Biotech
Wednesday, August 23rd, 2023 6:57 am EDT
Dive Brief:
- Apellis Pharmaceuticals, facing safety questions about its potential blockbuster eye drug Syfovre, indicated Tuesday that a needle used to prepare injections may be to blame.
- The Massachusetts biotech said it found irregularities in the internal structure of some 19-gauge needles used to withdraw the medicine from vials before an injection. Apellis is now advising doctors to immediately stop using any kits with the 19-gauge needle and instead use an 18-gauge option that’s also in distribution.
- Apellis also reported one new case of the rare side effect known as retinal vasculitis, bringing the total number of eight. Doctors suspect an additional two patients have suffered from retinal vasculitis after injections with the drug, but the cases haven’t been confirmed.
Dive Insight:
Apellis shares shot up 36% in early trading Wednesday amid optimism that there may be an answer to the safety issues unconnected to Syfovre itself.
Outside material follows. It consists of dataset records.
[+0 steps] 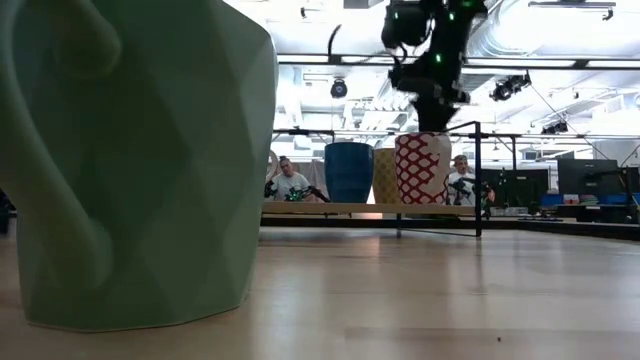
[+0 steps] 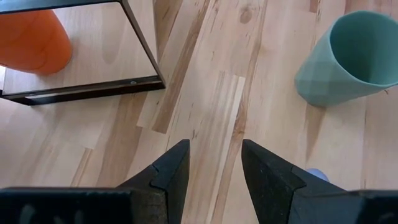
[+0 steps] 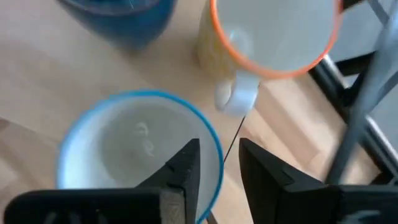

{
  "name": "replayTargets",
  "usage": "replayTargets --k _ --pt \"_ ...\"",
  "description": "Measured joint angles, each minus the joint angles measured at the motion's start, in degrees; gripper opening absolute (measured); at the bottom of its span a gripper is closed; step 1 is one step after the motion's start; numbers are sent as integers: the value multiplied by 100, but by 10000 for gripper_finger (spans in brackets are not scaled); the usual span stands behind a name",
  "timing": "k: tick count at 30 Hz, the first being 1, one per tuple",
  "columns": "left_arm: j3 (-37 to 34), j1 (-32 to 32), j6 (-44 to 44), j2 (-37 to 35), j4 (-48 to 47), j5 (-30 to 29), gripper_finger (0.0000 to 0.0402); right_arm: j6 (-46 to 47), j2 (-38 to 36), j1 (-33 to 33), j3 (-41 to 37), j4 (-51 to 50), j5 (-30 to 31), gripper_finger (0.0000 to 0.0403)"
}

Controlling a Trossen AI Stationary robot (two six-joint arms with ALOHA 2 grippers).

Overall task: Place coffee mugs
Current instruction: Put the red patterned mug on the shelf, then put the white blue mug on the shelf

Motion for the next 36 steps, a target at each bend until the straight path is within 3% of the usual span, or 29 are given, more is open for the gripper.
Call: replayTargets --k 5,7,10,12,15,19,26,31,36 --pt "-1 0 -12 -1 23 1 133 285 0 149 989 -1187 -243 90" --pt "-1 0 -9 -1 61 1 133 513 -45 383 1372 -1919 -613 90" --pt "0 0 -8 -1 217 1 133 855 -274 1046 1682 -2848 -1277 90" --pt "-1 0 -6 -1 294 2 133 1121 -555 1698 1643 -3135 -1404 90" --pt "1 0 -8 -1 340 1 133 1805 -1172 2829 1297 -2917 -1539 89" --pt "-1 0 -6 -1 378 1 133 3420 -1767 4381 749 -2468 -1557 89" --pt "-1 0 -4 1 621 1 133 5179 -1749 6745 -123 -1826 -1308 89" --pt "1 0 -7 1 613 1 133 6106 -1598 7985 -631 -1382 -931 89" --pt "-1 0 -3 1 609 1 133 6560 -1261 8736 -733 -1126 -939 89"
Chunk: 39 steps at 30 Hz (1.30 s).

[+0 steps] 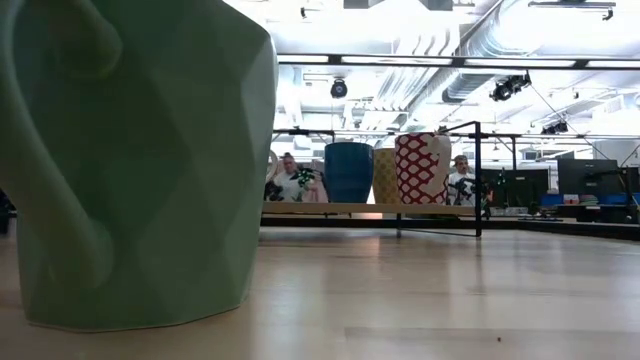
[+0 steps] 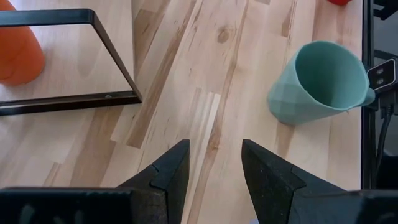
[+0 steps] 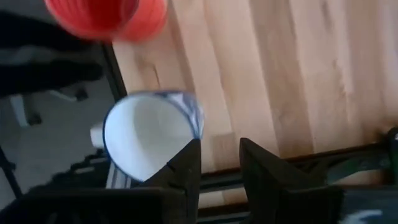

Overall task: Place coffee mugs
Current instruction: Put the white blue mug on the shelf

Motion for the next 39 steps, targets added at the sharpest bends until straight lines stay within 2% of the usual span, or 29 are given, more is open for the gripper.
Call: replayTargets --k 8,23,28,39 --pt "0 0 -1 0 0 0 133 35 588 437 -3 428 49 89" --pt "1 0 -1 0 0 0 133 -29 1297 433 -3 574 95 89" --pt "0 0 -4 0 3 0 133 -61 1501 433 -3 575 304 89" --pt "0 0 -1 0 5 -1 133 -212 1992 429 -3 723 244 89"
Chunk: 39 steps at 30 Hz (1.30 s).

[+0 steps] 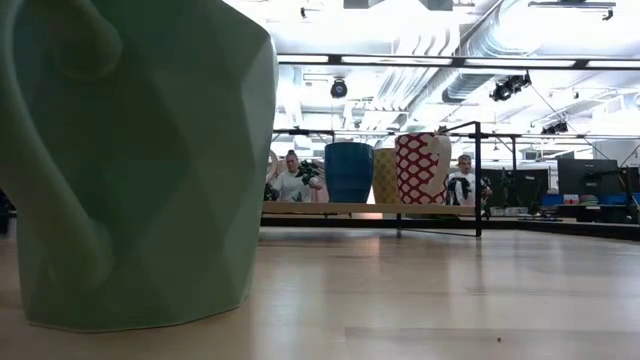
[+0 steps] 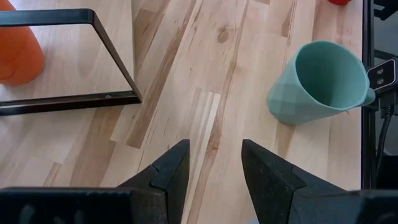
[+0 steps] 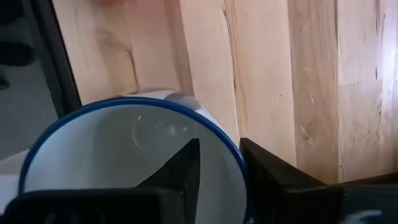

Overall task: Place coffee mugs
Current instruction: Put the white blue mug on the shelf

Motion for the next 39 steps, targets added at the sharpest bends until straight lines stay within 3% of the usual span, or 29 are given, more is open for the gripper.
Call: replayTargets --k 9,15,20,24,28,32,39 --pt "0 0 0 0 0 -1 133 141 238 -2 0 -62 8 86" --pt "1 0 -2 0 0 -4 133 729 223 -7 36 -535 -62 11" --pt "0 0 0 0 -1 -4 133 1019 122 -11 121 -1642 -19 4" --pt "0 0 0 0 -1 -5 133 1582 -409 -11 327 -2810 299 3" --pt "0 0 2 2 -2 -18 133 2183 -1297 -151 204 -2640 1650 2" --pt "0 0 4 2 -2 -107 133 2148 -1962 -717 52 -2750 3025 1" --pt "0 0 7 2 -13 -142 133 715 -2438 -2509 154 -2503 4514 1"
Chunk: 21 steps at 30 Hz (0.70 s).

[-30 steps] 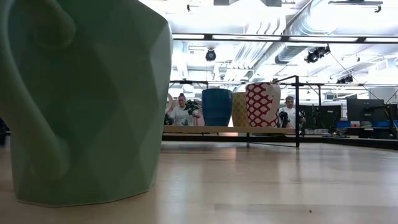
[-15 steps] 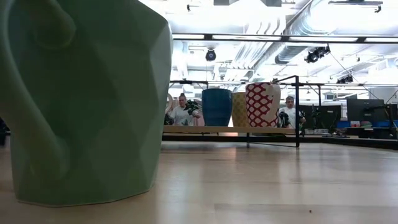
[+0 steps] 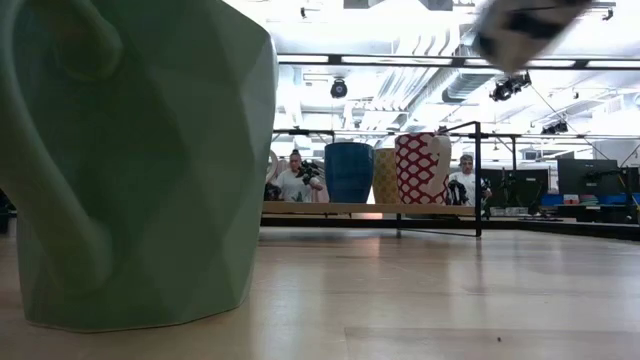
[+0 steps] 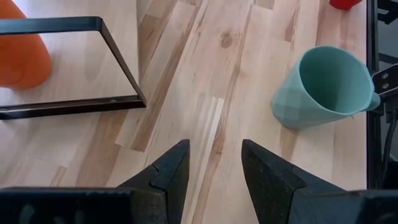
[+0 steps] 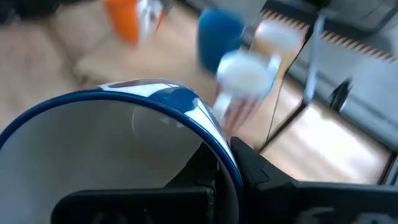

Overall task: Place coffee mugs
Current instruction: Put the white blue mug on the shelf

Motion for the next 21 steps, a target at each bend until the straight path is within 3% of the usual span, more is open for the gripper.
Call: replayTargets --k 3,7,12,17,21 --pt "0 0 2 0 -7 -112 133 -1143 5 -868 161 654 384 1" --pt "0 0 2 0 -9 -236 133 -3546 5 -2017 282 2436 317 1" --pt "0 0 21 0 -9 -255 133 -6196 36 -3351 289 4554 -816 0" --pt "0 0 315 2 -14 -257 133 -6886 165 -4418 296 5097 -2184 0" --pt "1 1 447 0 -16 -259 133 -7108 469 -4918 307 5337 -2922 0"
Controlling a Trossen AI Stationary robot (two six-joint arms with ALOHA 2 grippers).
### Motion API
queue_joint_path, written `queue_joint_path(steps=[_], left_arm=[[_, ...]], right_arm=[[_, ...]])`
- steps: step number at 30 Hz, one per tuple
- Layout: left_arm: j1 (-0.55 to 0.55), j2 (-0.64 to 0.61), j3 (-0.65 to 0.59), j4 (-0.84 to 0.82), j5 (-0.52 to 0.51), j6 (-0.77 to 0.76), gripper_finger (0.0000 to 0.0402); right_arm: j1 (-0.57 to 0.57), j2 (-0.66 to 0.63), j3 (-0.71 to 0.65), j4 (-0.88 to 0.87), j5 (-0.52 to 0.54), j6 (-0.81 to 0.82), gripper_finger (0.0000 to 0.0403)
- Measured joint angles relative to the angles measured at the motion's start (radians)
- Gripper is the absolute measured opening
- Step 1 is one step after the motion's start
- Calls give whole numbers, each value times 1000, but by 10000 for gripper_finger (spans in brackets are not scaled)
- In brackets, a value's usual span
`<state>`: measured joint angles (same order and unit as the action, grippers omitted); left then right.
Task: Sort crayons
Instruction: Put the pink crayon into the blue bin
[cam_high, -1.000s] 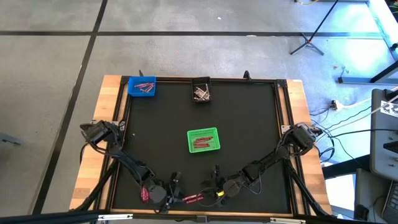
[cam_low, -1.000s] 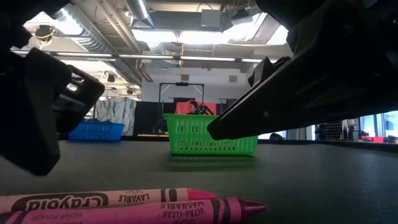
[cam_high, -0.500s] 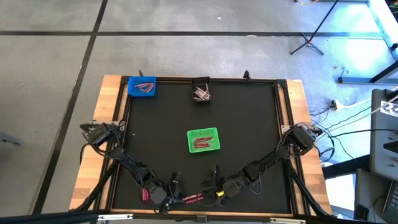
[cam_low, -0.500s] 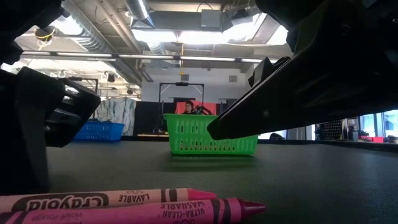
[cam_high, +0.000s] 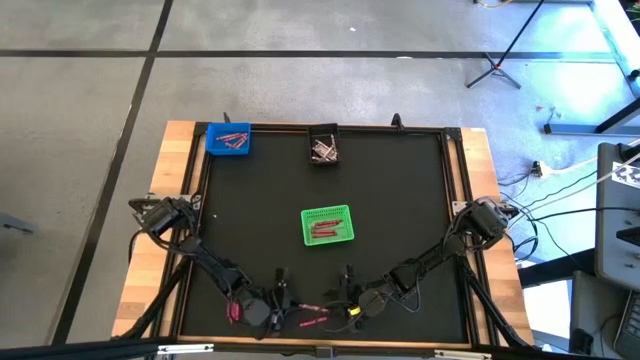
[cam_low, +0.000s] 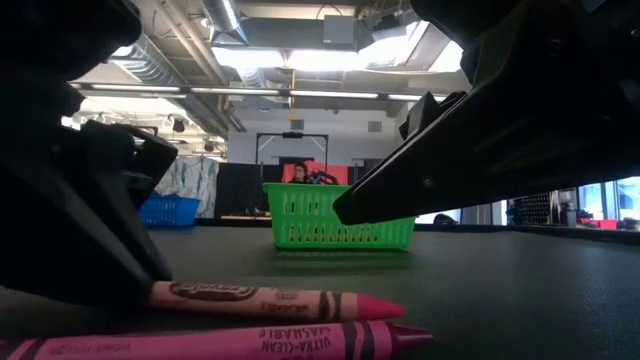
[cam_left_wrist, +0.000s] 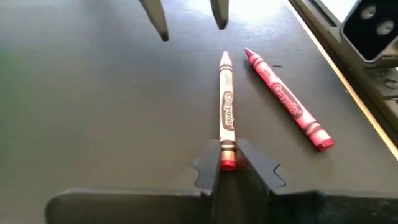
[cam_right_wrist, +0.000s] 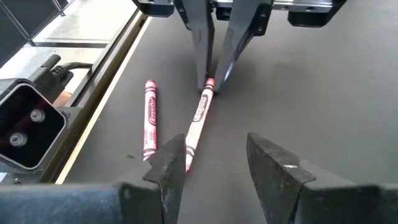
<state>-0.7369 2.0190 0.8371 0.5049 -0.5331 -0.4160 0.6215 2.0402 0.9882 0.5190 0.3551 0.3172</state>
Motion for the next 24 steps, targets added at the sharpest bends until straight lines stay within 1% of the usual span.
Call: queue_joint_path(steps=[5, 8, 11, 14, 18, 21, 24], left_arm=[[14, -1, 0, 1, 0, 4, 7], [17, -7, 0, -1, -1, 20, 8], [18, -50, -3, -69, -3, 34, 11], [18, -135, -3, -190, -21, 36, 11], [17, -284, -2, -387, -97, 36, 11], [23, -414, -2, -567, -185, 36, 11], [41, -532, -1, -754, -306, 13, 12]], right_arm=[[0, 0, 0, 6, 0, 0, 168], [0, -4, 0, 17, 0, -9, 168], [1, -34, 0, -1, -1, -27, 168], [1, -86, 0, -35, -4, -62, 168], [0, -140, 0, -125, 39, -127, 168], [0, -165, 0, -208, 132, -195, 168], [0, -167, 0, -271, 279, -262, 168]])
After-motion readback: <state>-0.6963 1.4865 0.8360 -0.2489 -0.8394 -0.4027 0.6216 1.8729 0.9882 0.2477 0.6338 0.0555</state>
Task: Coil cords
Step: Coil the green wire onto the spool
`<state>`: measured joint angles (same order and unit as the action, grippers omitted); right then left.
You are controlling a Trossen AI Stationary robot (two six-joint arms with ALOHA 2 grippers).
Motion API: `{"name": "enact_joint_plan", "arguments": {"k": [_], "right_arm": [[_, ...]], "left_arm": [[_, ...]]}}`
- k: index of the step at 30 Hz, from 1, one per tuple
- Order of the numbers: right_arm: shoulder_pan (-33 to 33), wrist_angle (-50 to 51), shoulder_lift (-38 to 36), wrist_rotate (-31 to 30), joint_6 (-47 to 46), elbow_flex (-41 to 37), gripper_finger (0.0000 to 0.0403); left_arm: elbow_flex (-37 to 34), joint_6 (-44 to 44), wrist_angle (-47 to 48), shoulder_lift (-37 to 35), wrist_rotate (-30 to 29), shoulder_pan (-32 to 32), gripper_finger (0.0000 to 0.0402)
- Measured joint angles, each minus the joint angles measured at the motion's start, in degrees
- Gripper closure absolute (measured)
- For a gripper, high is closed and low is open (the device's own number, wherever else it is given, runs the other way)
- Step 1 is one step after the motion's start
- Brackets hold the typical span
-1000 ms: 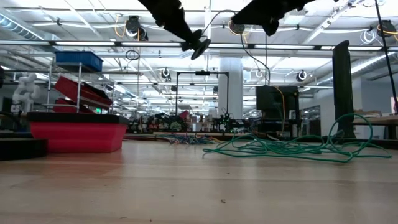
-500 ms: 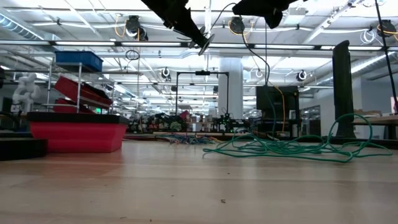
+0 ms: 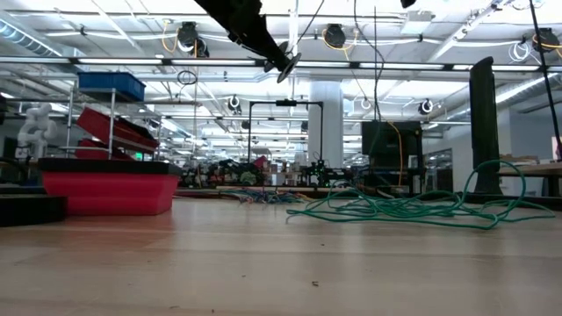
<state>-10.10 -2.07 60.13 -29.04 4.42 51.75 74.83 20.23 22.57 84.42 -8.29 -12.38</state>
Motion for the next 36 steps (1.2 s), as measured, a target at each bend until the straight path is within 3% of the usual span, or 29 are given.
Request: {"name": "enact_joint_plan", "arguments": {"k": [14, 32, 36], "right_arm": [[-3.6, 0.5, 3.9, 1.7, -2.8, 0.0, 0.0403], [1.1, -5.9, 16.8, 5.6, -3.7, 0.0, 0.0403], [3.2, -6.7, 18.3, 5.6, -2.0, 0.0, 0.0403]], "left_arm": [[0.0, -2.0, -5.8, 0.0, 0.1, -3.2, 0.0304], [0.0, -15.1, -25.7, 0.0, 21.7, -4.0, 0.0304], [0.0, -17.1, -27.7, 0.0, 23.8, -2.9, 0.0304]]}}
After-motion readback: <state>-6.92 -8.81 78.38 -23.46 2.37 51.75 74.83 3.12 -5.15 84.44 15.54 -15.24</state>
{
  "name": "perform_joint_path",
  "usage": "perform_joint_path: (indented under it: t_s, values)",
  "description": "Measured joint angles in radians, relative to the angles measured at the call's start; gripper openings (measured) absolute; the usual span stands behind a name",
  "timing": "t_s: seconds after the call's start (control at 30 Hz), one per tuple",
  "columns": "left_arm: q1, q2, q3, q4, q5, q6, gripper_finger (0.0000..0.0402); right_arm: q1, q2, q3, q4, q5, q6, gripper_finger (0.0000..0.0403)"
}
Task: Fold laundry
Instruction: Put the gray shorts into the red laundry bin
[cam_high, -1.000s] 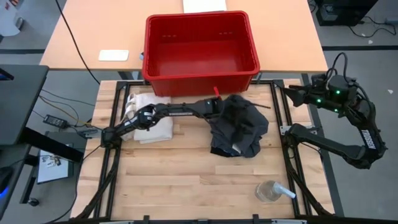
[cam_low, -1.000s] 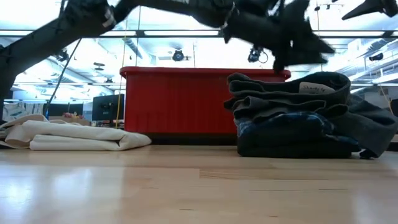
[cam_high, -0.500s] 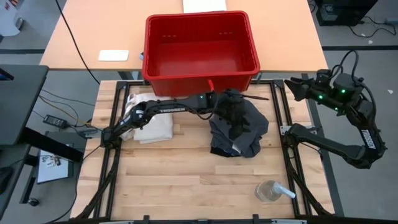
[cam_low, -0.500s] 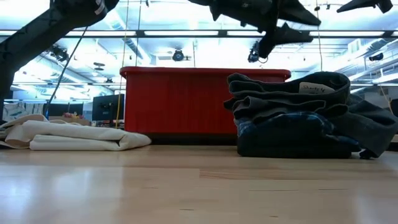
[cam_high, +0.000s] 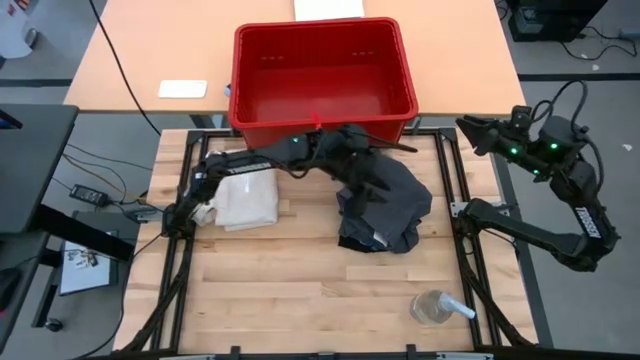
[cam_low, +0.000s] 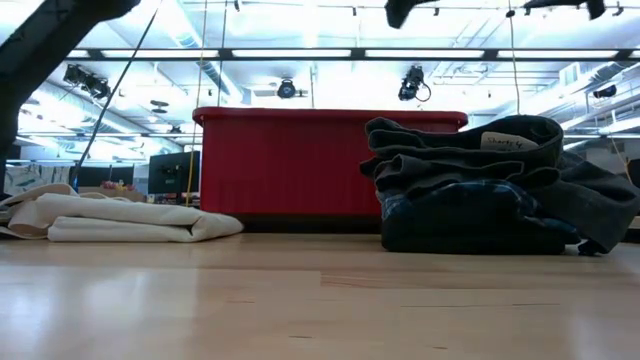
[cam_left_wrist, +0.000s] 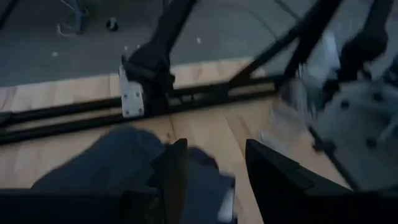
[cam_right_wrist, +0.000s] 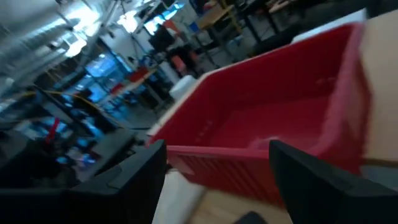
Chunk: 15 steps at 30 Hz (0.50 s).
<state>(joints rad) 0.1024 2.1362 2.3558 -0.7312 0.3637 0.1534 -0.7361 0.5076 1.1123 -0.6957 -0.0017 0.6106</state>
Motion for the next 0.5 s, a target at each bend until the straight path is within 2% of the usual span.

When the company won approval for the drug in February, analysts predicted it could bring in peak annual sales of $3 billion.
Syfovre is the first medicine approved by the Food and Drug Administration specifically to fight geographic atrophy, a form of vision loss triggered by age-related macular degeneration. But the drug’s approval came with questions; Syfovre fell short of its main goal in one of the two key studies, prompting Apellis to file more data with the FDA before approval.
Apellis also hasn’t proven that the drug can slow or stop the deterioration of vision in patients. Instead, studies found that Syfovre slows the growth of a marker of disease progression. That led some doctors to question its benefits when compared with the risk of side effects.
Even so, the lack of treatment options for geographic atrophy meant that many patients were desperate for a new medicine. Syfovre got off to a hot start, far surpassing analyst expectations for sales in its first months on the market. In early May, Apellis shares soared above $93. They closed at $30.76 on Tuesday.
And then reports of rare, but worrisome, side effects began. In July, a safety committee advising the American Society of Retinal Specialists warned doctors about cases of occlusive retinal vasculitis, triggering a selloff of Apellis shares. The potentially blinding condition causes inflammation that blocks blood flow through eye vessels.
Apellis said Tuesday that all of the cases to date have occurred after the first injection of Syfovre. Two were in April, three in May and three in June. Vision in three of the affected patients has recovered either back to where it started or almost to baseline. Two patients have “severe vision impairment which is unlikely to be resolved” and the other three patients are still being evaluated, Apellis said.
Of the two suspected cases, one occurred in May and the other in August. The vision of the patient affected in May has returned to baseline, while the other one is still being evaluated. Apellis emphasized that that the total occurrence of the condition is rare, about 0.01% per injection, based on more than 100,000 vials of the medicine that have been distributed either in trials or commercial sales.
Apellis is continuing to investigate the cases, trying to reassure doctors and avoid a repeat of the pullback in use that occurred for Novartis when side effects hobbled its eye drug Beovu in 2020. Apellis is also facing imminent competition from rival Iveric Bio, which won approval earlier this month for its own medicine to treat geographic atrophy.